La izquierda ha fracasado porque los socialistas dicen: «Hemos hecho esta ley o tenemos este programa». Sucede en Bruselas, igual que en Londres, París o Roma. Todo se reduce a programas diseñados por los burócratas. En cambio en la derecha decimos: «Bajemos los impuestos, así la gente tendrá más dinero y será menos pobre». Pero no se tiene en cuenta que la mayoría de la gente no son esos “agentes económicos racionales” cuyos libros hemos leído.

¿Y entonces, qué hay que hacer?
Hay que apoyar más los proyectos de las comunidades locales, que muchas veces llegan donde el Estado no alcanza. Organizaciones de voluntarios, empresas sociales… Debemos hacer que este mundo crezca. En Londres colaboro con un programa que se llama “Regenerar”. Sus creadores se han dado cuenta de que hay vendedores de droga que son emprendedores natos, y se han preguntado: «¿Cómo podemos valorar esta capacidad emprendedora?». Su lema es “From dope dealer to hope dealers”, de proveedores de droga a proveedores de esperanza. Y han empezado a animarles a apostar por el negocio de la venta de sándwiches, por ejemplo. Ahora utilizan sus habilidades para una actividad lícita. Cuando les pregunté cómo podríamos ayudarles, me respondieron: «Lo último que necesitamos es que el gobierno se haga cargo de este programa». Ese es el error que cometen tanto los políticos de izquierda como de derecha. Hay que valorar las ideas que nacen de las comunidades locales sin pensar en convertirlas en soluciones de Estado.

¿Pero la convivencia entre personas de religiones distintas? ¿Es algo que se pueda plantear hoy?
Por supuesto. Mi vida es un ejemplo de ello. Mis padres son musulmanes, yo soy musulmán y estoy educando a mis hijos en el islam. Crecí en el norte de Londres, fui a una escuela anglicana y mis compañeros de clase eran cristianos y judíos. Es algo de lo que me he dado cuenta después, pero yo, siendo musulmán, tenía más cosas en común con mis compañeros cristianos y judíos que con mis amigos musulmanes de Pakistán o Arabia Saudí. Crecimos juntos, aprendimos a conocernos respetando el credo de cada uno.
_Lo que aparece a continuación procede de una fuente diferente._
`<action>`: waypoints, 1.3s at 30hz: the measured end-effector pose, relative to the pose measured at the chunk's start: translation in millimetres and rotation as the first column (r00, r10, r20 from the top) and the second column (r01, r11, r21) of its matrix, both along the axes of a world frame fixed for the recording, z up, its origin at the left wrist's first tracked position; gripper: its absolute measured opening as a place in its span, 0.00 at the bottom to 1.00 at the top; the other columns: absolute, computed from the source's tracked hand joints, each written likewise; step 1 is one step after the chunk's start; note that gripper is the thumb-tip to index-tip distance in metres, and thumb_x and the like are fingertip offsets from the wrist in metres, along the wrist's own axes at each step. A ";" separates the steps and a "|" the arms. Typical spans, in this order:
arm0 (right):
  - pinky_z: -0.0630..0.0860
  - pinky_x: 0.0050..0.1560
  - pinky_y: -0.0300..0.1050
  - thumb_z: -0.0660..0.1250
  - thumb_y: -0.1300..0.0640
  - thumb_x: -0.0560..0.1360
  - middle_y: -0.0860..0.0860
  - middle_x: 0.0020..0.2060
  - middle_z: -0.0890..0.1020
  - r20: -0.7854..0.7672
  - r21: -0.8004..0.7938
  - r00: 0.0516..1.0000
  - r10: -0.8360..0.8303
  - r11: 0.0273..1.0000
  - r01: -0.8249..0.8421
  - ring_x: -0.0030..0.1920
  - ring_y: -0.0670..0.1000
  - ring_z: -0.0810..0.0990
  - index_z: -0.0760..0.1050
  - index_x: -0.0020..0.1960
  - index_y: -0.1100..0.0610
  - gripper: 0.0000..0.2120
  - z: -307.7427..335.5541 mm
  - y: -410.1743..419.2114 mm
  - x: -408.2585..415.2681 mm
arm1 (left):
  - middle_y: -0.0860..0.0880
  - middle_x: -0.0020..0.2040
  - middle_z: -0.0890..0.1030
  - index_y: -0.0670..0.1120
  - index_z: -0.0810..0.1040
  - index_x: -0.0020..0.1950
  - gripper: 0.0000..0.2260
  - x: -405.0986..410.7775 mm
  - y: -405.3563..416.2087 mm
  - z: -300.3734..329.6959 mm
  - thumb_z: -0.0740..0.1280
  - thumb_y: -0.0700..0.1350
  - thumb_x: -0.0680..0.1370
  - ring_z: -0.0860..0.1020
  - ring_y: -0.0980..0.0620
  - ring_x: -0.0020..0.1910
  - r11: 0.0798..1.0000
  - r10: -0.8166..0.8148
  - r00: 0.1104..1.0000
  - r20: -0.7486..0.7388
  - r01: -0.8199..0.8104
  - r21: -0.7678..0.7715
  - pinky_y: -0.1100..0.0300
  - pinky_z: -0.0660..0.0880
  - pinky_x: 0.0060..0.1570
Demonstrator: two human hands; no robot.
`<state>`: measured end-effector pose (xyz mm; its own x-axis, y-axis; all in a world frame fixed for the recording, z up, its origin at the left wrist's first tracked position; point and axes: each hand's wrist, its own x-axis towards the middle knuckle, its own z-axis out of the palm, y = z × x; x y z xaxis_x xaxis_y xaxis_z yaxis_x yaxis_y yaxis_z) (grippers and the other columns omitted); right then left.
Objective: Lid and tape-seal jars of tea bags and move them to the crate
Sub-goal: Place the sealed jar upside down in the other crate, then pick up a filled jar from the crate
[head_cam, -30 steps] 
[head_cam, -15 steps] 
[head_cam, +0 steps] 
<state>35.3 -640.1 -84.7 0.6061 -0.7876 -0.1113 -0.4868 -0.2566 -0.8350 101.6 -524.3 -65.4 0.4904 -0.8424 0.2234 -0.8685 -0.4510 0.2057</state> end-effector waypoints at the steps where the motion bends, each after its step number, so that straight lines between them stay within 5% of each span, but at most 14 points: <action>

Me parece muy importante que los niños puedan crecer juntos.

A veces, por muchos motivos, es complicado crecer juntos. Hay diferencias que generan oposición y no amistad.
Para mí no es así. Cuando salgo con mis amigos, los cristianos piden una cerveza y yo una Coca-cola zero. Es una diferencia, pero no lo suficiente como para generar un problema. Hace falta que las diferencias no se perciban como barreras. No se trata de tolerancia, es simple comprensión recíproca. Debemos centrarnos en lo que tenemos en común, no en lo que nunca podremos ponernos de acuerdo.

¿Qué tenemos en común?
Todos creemos en Dios. Creemos que existe un “marco moral” que permite decir lo que es justo y lo que no. Creemos en la importancia de la familia, de la comunidad, del lugar en que nos reunimos para rezar. Respetamos la idea de la fe. Pensamos que se puede creer en Dios o no. En el fondo, musulmanes y cristianos tienen en común más cosas que las que les separan. La mayor diferencia se refiere a quién es Jesús. Pero por lo demás, los musulmanes tienen un gran respeto sobre todo al Antiguo Testamento.
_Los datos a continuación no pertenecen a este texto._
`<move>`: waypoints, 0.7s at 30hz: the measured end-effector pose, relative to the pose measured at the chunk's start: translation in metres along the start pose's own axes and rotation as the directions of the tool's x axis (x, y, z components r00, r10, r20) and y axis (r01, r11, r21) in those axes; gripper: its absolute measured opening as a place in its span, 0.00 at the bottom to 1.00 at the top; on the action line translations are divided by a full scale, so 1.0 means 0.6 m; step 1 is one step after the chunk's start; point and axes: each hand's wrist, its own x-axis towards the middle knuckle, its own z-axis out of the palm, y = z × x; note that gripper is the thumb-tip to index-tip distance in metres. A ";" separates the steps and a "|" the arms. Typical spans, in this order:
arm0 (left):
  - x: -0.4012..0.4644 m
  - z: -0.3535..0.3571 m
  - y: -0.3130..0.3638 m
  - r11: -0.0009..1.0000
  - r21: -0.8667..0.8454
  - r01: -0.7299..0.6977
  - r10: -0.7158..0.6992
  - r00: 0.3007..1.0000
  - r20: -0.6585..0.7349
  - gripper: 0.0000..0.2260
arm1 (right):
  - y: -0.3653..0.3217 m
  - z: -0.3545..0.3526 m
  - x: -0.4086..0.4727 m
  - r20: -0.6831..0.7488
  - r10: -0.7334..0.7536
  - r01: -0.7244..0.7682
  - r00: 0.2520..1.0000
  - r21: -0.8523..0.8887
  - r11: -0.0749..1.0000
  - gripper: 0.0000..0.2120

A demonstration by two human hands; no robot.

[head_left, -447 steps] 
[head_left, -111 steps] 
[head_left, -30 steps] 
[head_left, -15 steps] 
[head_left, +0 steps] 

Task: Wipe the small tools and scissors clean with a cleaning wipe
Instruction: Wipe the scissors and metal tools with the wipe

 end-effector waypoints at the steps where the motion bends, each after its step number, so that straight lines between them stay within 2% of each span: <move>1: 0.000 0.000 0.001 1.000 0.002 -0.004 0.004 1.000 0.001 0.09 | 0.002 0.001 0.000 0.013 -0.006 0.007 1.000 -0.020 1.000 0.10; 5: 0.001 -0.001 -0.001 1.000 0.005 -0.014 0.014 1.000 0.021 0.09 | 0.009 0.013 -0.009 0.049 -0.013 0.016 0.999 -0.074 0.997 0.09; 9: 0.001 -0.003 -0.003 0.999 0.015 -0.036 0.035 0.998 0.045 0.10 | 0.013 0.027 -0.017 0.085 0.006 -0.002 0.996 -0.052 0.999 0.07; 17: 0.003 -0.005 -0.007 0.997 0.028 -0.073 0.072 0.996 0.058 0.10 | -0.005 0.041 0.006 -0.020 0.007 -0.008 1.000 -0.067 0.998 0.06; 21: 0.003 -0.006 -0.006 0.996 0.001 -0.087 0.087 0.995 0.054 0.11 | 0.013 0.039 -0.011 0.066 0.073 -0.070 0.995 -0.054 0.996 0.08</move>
¿Cómo pueden ayudar las instituciones europeas a este proceso de convivencia?
Hay que reconocer que el problema no se puede resolver a nivel europeo, hay que afrontarlo a nivel de comunidades locales. Lo que los líderes europeos pueden hacer es asegurarse de que la tolerancia que se predica se muestra con hechos. Así, por ejemplo, yo no ondeo la bandera de mi fe, pero cuando miro a mi grupo en el Parlamento europeo, el tercer grupo parlamentario en Estrasburgo, me doy cuenta de que somos el único en la historia de la UE con un líder que no es ni cristiano ni blanco. Yo no voy por ahí presumiendo de esto, pero muestro sencillamente que soy ciudadano británico y valgo lo mismo que cualquier otro. Los niños de otras comunidades me miran y dicen: «Si él puede hacerlo, yo también puedo». Creo que esto es importante.